Winner of the James Beard Foundation Book of the Year Award and Best Book, American Cooking, Victuals is an exploration of the foodways, people, and places of Appalachia. Written by Ronni Lundy, regarded as the most engaging authority on the region, Victuals guides us through the surprisingly diverse history--and vibrant present--of food in the Mountain South. Victuals explores the diverse and complex food scene of the Mountain South through recipes, stories, traditions, and innovations. Each chapter explores a specific defining food or tradition of the region--such as salt, beans, corn (and corn liquor). The essays introduce readers to their rich histories and the farmers, curers, hunters, and chefs who define the region's contemporary landscape.
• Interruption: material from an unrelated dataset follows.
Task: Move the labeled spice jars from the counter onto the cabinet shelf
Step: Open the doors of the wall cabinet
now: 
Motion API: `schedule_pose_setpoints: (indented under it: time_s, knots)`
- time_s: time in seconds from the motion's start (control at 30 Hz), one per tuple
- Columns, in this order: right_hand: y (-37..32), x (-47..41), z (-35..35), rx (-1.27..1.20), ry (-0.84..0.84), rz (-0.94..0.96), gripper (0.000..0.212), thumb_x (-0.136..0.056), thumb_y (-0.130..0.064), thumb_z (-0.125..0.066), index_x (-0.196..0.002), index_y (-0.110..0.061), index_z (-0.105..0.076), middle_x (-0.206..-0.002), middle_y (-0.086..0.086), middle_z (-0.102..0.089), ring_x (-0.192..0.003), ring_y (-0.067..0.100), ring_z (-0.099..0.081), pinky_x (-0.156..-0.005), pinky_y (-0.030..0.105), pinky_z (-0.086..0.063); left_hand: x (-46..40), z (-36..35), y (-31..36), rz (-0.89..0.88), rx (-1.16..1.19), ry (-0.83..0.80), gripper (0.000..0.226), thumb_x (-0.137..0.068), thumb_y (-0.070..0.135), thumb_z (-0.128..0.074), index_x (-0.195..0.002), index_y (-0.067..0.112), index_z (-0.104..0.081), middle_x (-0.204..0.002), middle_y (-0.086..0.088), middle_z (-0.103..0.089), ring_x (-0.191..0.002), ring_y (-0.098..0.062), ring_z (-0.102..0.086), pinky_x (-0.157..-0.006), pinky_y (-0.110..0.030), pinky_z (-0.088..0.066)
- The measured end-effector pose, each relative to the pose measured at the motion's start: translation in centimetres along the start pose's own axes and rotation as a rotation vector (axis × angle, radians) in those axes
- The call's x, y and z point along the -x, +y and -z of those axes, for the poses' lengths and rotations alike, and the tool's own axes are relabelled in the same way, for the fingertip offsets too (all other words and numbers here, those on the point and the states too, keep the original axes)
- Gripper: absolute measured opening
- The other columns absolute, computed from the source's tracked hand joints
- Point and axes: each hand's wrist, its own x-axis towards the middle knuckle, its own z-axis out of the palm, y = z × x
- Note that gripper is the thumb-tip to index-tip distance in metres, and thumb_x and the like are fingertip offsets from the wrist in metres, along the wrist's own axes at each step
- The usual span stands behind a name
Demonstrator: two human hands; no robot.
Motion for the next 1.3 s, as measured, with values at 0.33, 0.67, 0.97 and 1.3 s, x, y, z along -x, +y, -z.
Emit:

Sitting at a diverse intersection of cuisines, Appalachia offers a wide range of ingredients and products that can be transformed using traditional methods and contemporary applications. Through 80 recipes and stories gathered on her travels in the region, Lundy shares dishes that distill the story and flavors of the Mountain South. – Epicurious: Best Cookbooks of 2016

Our Southern Highlanders

Our Southern Highlanders
Author :
Publisher : Smokies Life
Total Pages : 472
Release :
ISBN-10 : UVA:X000205569
ISBN-13 :
Rating : 4/5 (69 Downloads)

Synopsis Our Southern Highlanders by : Horace Kephart

This special expanded third edition of Horace Kephart's classic work on the people of Southern Appalachia has been completely re-typeset and includes a new introduction by writer George Ellison. This edition also includes eight articles written by Horace Kephart and published after the previous edition on such topics as moonshiners, rifle-making, mountain culture, and the proposed Great Smoky Mountains National Park. All told, readers will find over 100 pages of new material not included in any of the book's previous editions.